DIRECTIONS
Read the data below line by line and copy each one with "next" in it.

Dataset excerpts

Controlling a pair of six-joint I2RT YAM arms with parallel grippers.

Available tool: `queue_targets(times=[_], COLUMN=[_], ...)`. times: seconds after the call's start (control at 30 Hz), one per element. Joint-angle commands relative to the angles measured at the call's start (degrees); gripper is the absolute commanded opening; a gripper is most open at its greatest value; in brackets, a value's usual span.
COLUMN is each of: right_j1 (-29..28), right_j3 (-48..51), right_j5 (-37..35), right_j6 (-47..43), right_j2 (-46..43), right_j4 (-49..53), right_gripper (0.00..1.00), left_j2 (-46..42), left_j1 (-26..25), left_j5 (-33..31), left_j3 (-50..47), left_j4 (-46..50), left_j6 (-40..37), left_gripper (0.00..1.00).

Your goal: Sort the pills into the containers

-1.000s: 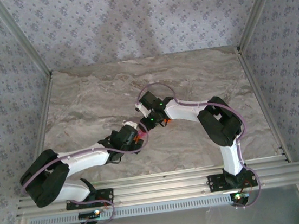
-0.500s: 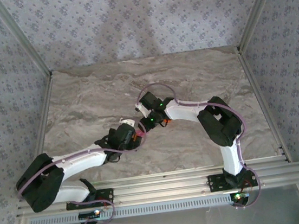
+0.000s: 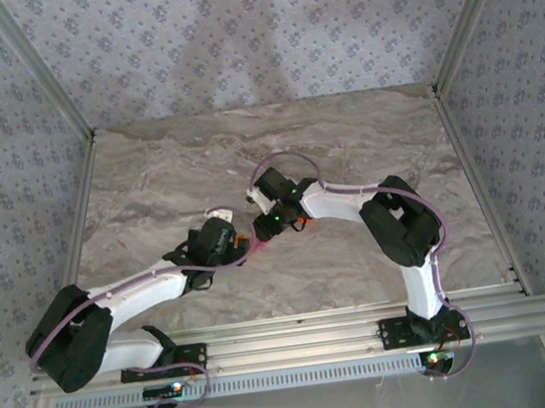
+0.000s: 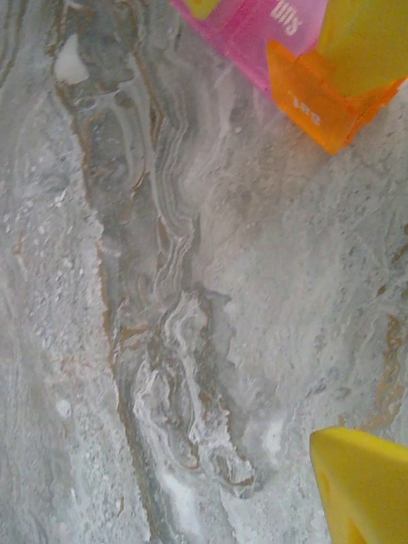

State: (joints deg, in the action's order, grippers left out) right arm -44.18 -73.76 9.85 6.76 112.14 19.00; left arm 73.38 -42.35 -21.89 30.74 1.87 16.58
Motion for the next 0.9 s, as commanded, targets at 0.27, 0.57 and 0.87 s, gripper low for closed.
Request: queue_targets(times=[0.27,0.57,0.87], right_j1=[-1.0,-0.7,1.8], right_j3=[2.1,-1.0,-6.4], right_j5=[-1.1,0.4,5.1], right_j6=[0.9,0.9,3.7], right_j2=[4.1,1.3,-5.5], right_j4=[4.4,7.0,8.8], right_gripper=[0.53,0.54,0.59], left_j2=[4.2,0.8,-11.5], left_j1=[4.4,4.4,4.6], left_j5=[4.1,6.3,5.3], left_j3=[1.8,5.3,2.4], left_j4=[-3.4,-1.5,0.9], left_j6=[2.7,4.7,12.1], left_gripper=[0.99,0.99,0.99])
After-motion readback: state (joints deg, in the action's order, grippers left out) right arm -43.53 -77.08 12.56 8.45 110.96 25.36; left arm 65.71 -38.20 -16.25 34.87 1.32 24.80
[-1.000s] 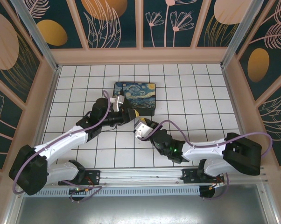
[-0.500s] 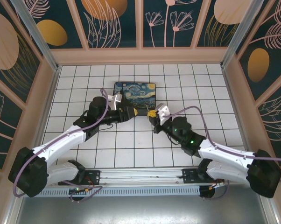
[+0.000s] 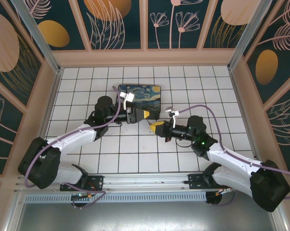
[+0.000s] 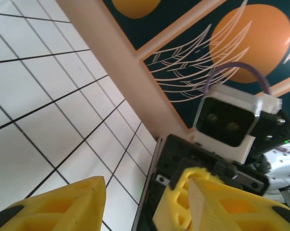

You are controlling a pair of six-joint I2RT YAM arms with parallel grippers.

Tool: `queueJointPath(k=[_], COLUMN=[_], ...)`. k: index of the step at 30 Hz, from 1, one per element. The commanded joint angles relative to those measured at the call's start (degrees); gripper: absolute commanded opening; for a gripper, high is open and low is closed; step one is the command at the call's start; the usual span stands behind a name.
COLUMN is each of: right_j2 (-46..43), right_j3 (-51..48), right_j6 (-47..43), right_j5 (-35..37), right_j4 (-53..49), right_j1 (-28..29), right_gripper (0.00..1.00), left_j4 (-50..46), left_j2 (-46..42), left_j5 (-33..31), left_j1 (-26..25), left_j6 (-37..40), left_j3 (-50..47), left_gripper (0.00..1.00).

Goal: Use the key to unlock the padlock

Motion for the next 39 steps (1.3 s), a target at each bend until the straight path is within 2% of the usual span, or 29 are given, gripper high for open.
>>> queueJointPath(k=[1, 7, 16, 25, 29, 33, 39], right_j2=[1.4, 4.3, 5.1, 7.9, 8.1, 7.9, 8.0], right_j3=[-1.6, -2.0, -1.8, -1.6, -2.0, -2.1, -2.2], right_j6=[5.9, 9.6, 10.9, 11.7, 11.9, 11.9, 12.3], right_j5=[-4.5, -4.6, -4.8, -4.5, -3.9, -3.7, -3.9], right_j4=[8.4, 14.8, 18.8, 21.5, 22.8, 22.9, 23.4], right_j1=[-0.9, -1.8, -1.9, -1.9, -2.0, -2.1, -2.2], right_gripper=[0.0, 0.0, 0.0, 0.0, 0.0, 0.0, 0.0], left_j4=[5.7, 5.1, -1.0, 1.9, 2.1, 2.2, 3.6], left_j2=[-1.3, -3.3, -2.7, -3.9, -3.9, -4.2, -4.6], left_j5=[4.5, 6.5, 4.7, 5.7, 6.0, 6.0, 6.0], left_j1=[0.2, 0.1, 0.1, 0.1, 0.1, 0.2, 0.1], left_j6=[-0.1, 1.0, 4.8, 3.0, 2.8, 2.9, 1.8], left_j3=[-0.2, -2.1, -1.6, -2.5, -2.8, -3.3, -3.1], left_gripper=[0.46, 0.42, 0.38, 0.25, 0.15, 0.2, 0.12])
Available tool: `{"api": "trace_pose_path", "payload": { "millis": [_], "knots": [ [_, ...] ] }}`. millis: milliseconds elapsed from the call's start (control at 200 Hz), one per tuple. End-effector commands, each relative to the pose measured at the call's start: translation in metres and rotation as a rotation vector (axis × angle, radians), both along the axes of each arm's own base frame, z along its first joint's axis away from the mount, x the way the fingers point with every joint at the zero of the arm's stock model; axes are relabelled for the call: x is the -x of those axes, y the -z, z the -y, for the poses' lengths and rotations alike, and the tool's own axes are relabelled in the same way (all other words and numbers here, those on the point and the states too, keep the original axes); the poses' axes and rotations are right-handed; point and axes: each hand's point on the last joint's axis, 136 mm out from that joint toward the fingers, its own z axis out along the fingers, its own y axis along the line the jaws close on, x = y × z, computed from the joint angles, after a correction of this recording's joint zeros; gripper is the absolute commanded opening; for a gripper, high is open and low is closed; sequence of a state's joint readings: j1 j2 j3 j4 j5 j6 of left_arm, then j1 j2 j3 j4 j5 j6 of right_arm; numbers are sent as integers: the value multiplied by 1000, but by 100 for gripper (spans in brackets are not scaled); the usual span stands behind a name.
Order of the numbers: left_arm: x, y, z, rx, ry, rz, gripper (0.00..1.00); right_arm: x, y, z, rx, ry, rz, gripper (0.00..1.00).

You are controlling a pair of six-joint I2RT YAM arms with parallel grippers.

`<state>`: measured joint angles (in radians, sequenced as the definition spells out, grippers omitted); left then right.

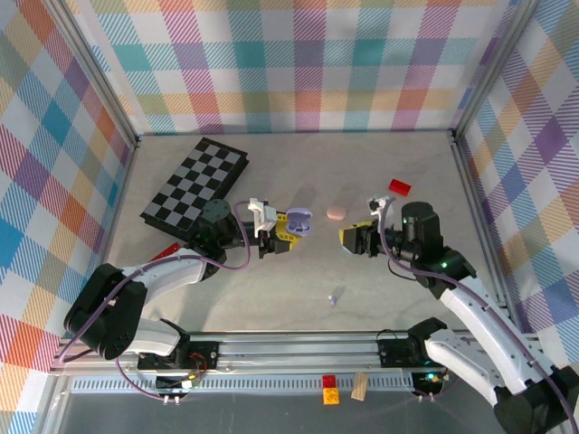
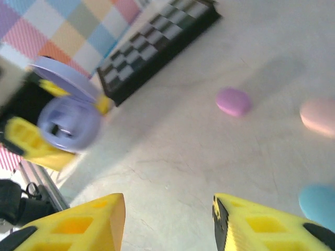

EXERCISE ANSWER
Motion for the next 0.9 s, as commanded, targets at 0.27, 0.57 and 0.87 s, gripper low for closed.
Motion for the next 39 steps (1.3 s), a target at each bend until the straight path is within 2% of the usual span, or 29 are given, gripper high for open.

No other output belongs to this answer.